Homocysteine, a sulphur-containing amino acid derived from methionine, has been presented as an independent risk factor for cardiovascular disorders, including atherosclerosis and thrombogenesis. The mechanisms underlying homocysteine-induced effects have been intensively investigated over the last two decades. Homocysteine can induce oxidative stress promoting oxidant injury to vascular and blood cells. Hyperhomocysteinemia often results in intracellular Ca2+ mobilization, endoplasmic reticulum (ER) stress, with the subsequent development of apoptotic events, chronic inflammation leading to endothelial dysfunction and remodeling of the extracellular matrix. Homocysteine has also been reported to induce modulation of gene expression through alteration of the methylation status. The effects of elevated concentrations of circulating homocysteine on the vascular wall, platelet function and coagulation factors promote the development of a pro-coagulant state. The pathophysiological significance of homocysteine in the development of vascular disorders through the induction of endothelial dysfunction and abnormal platelet activity and blood coagulation is discussed in this review.
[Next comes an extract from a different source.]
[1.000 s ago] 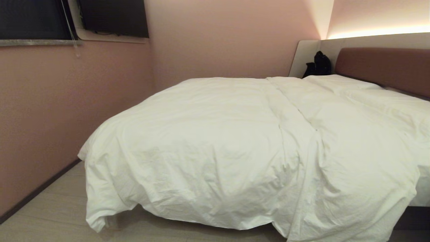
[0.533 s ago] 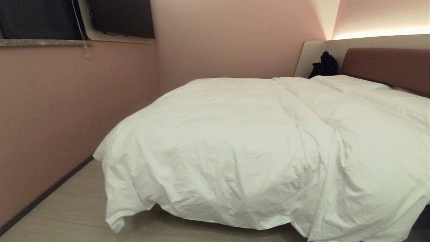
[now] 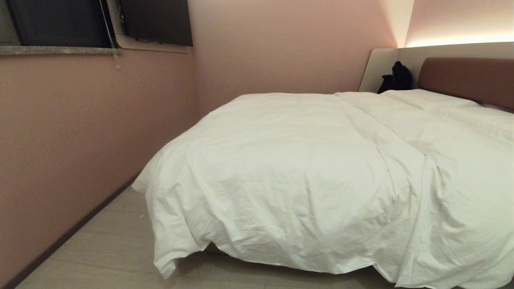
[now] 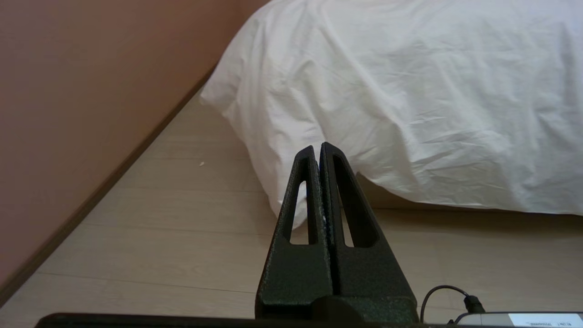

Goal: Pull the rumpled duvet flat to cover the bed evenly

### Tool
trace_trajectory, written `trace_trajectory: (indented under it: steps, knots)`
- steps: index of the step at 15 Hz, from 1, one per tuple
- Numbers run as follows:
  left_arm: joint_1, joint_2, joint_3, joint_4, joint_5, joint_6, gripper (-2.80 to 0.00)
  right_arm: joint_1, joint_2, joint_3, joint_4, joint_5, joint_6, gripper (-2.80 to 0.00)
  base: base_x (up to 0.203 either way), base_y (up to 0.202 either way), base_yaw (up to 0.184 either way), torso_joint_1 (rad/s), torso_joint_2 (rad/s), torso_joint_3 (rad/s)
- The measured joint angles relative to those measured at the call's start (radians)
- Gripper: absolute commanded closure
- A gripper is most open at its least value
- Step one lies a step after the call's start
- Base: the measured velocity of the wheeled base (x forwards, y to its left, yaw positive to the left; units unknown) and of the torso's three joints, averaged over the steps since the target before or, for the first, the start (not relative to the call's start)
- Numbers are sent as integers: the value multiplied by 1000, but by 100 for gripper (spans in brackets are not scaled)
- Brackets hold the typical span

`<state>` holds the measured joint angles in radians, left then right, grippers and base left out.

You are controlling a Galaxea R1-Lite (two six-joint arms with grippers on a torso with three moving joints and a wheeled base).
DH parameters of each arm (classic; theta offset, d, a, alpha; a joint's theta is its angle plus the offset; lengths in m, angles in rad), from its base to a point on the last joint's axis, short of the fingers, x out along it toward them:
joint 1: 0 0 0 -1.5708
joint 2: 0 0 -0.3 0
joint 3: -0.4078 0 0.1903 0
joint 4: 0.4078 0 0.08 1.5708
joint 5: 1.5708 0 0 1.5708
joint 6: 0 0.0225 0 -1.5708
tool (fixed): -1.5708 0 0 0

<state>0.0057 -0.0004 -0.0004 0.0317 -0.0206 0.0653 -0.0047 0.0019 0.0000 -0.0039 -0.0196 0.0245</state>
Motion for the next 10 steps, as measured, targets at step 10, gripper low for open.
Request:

Nanomedicine: Magnetic Nanoparticles and their Biomedical Applications by R. Banerjee, Y. Katsenovich, L. Lagos, M. McIintosh, X. Zhang, C.-Z. Li (3120-3141).
During this past decade, science and engineering have seen a rapid increase in interest for nanoscale materials with dimensions less than 100 nm, which lie in the intermediate state between atoms and bulk (solid) materials. Their attributes are significantly altered relative to the corresponding bulk materials as they exhibit size dependent behavior such as quantum size effects (depending on bulk Bohr radius), optical absorption and emission, coulomb staircase behavior (electrical transport), superparamagnetism and various unique properties. They are active components of ferrofluids, recording tape, flexible disk recording media along with potential future applications in spintronics: a new paradigm of electronics utilizing intrinsic charge and spin of electrons for ultra-high-density data storage and quantum computing. They are used in a gamut of biomedical applications: bioseparation of biological entities, therapeutic drugs and gene delivery, radiofrequency-induced destruction of cells and tumors (hyperthermia), and contrast-enhancement agents for magnetic resonance imaging (MRI). The magnetic nanoparticles have optimizable, controllable sizes enabling their comparison to cells (10-100 and#956;m), viruses (20-250 nm), proteins (3-50 nm), and genes (10-100 nm). Scanning Electron Microscopy (SEM), Transmission Electron Microscopy (TEM), Atomic Force Microscopy (AFM) and X-ray photoelectron spectroscopy (XPS) provide necessary characterization methods that enable accurate structural and functional analysis of interaction of the biofunctional particles with the target bioentities. The goal of the present discussion is to provide a broad review of magnetic nanoparticle research with a special focus on the synthesis, functionalization and medical applications of these particles, which have been carried out during the past decade, and to examine several prospective directions.